Opening Cross: Acquistions or Analytics: Who’s the April Fool?

max-bowie
Max Bowie, Inside Market Data

After much industry speculation, as Inside Market Data went to press last week, Nasdaq and the Intercontinental­Exchange teamed up to bid for NYSE Euronext, offering a 19 percent premium over Deutsche Börse’s proposed deal, leaving NYSE shareholders to mull the various cash/long-term value propositions, and signaling that the ability to compete in a global economy is something you must be willing to compete for.

Along with the prospect of a shrinking overall number of increasingly global exchange groups, the financial industry is debating how to meet regulatory demands to move over-the-counter asset classes onto centrally-cleared trading venues to reduce risk. While it’s certainly possible to move instruments onto exchanges or exchange-like alternative trading systems—such as the Singapore-based Cleartrade Exchange, which last week launched four steel indexes to support a portfolio of metal swaps contracts—a large migration would result in a corresponding increase in market data rates, which after substantial growth in recent years is now displaying more moderate increases, according to the Financial Information Forum (see story, this issue).

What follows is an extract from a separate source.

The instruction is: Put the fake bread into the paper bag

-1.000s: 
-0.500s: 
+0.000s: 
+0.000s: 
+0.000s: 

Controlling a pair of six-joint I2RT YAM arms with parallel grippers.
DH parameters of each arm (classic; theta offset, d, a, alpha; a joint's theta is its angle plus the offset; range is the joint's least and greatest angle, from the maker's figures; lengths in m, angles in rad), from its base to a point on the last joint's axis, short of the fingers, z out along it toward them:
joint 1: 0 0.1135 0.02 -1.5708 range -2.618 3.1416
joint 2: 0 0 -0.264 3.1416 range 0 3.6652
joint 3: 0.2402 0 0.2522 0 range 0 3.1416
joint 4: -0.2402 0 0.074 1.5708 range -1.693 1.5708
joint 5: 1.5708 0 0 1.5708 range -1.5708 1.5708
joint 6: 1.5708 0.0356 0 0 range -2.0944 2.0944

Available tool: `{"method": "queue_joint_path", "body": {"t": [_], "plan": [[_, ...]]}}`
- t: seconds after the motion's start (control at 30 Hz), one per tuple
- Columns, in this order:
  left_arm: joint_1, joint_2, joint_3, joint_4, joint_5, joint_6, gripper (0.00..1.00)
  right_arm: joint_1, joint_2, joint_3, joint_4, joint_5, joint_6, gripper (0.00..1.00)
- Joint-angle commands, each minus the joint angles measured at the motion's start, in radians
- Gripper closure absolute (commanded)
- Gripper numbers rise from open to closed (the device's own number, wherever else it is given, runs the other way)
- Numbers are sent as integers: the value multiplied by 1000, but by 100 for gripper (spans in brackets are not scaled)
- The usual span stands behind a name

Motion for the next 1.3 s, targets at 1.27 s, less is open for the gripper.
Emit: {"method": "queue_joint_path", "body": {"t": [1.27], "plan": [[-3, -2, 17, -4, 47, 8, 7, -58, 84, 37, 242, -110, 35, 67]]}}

Meanwhile, markets are looking to diversify their offerings to new asset classes—one of the drivers behind exchange mega-mergers. This is also the reason for London Stock Exchange-owned multilateral trading facility Turquoise creating a pan-European derivatives market by subsuming the assets of the LSE’s EDX market and bringing the disruptive MTF model—which has worked so well for some cash markets in Europe since the introduction of another regulatory initiative, MiFID—to derivatives trading (see story, this issue). The resulting increases in data pose several challenges for the markets: not just the infrastructure and bandwidth required to handle this data, but also the question of how participants can find value in a flood of information.

Hence, the analytics market is burgeoning, as traders look for novel ways to cut through the noise. One example for “lit” marketplaces is liquidity analysis, such as Intelligent Financial Systems’ LiquidMetrix system, which this week will incorporate Quote MTF into its liquidity “battlemaps.” Another is pre-trade transaction cost analysis, such as the capabilities from Abel Noser that Portware is integrating into its trading platform. And yet another is using other metrics—such as the behavioral finance analytics developed by MarketPsych or the news and sentiment analysis provided by RavenPack (see stories, this issue)—to spot valuable information before it is reflected in the numbers.

And as these solutions become more sophisticated, they increasingly require new underlying technologies to give them an edge, such as derivatives pricing vendor SuperDerivatives, which is using GigaSpaces’ eXtreme Application Platform to power some of its risk management functions. This can drive acquisitions as well as alliances—for example, SunGard last week acquired UK-based ValueLink Information Services to increase SunGard’s securities pricing and validation capabilities.

Meanwhile, McGraw-Hill Financial is banking on demand for sophisticated credit pricing and analysis tools to help double its business over the next few years. (See story, this issue.)

But with this transition of OTC markets onto electronic platforms (with the contract standardization required to achieve that)—coupled with regulatory moves to herd OTC assets onto centrally-cleared venues—will the flood of new data necessitate more use of complex analytics? Or, will the more sophisticated instruments become even more of a niche—and complex analytics ultimately become less important—as the move onto exchanges reduces risk and increases transparency, while the exchange with the biggest and deepest, broadest order book across different asset classes and geographies ultimately wins out?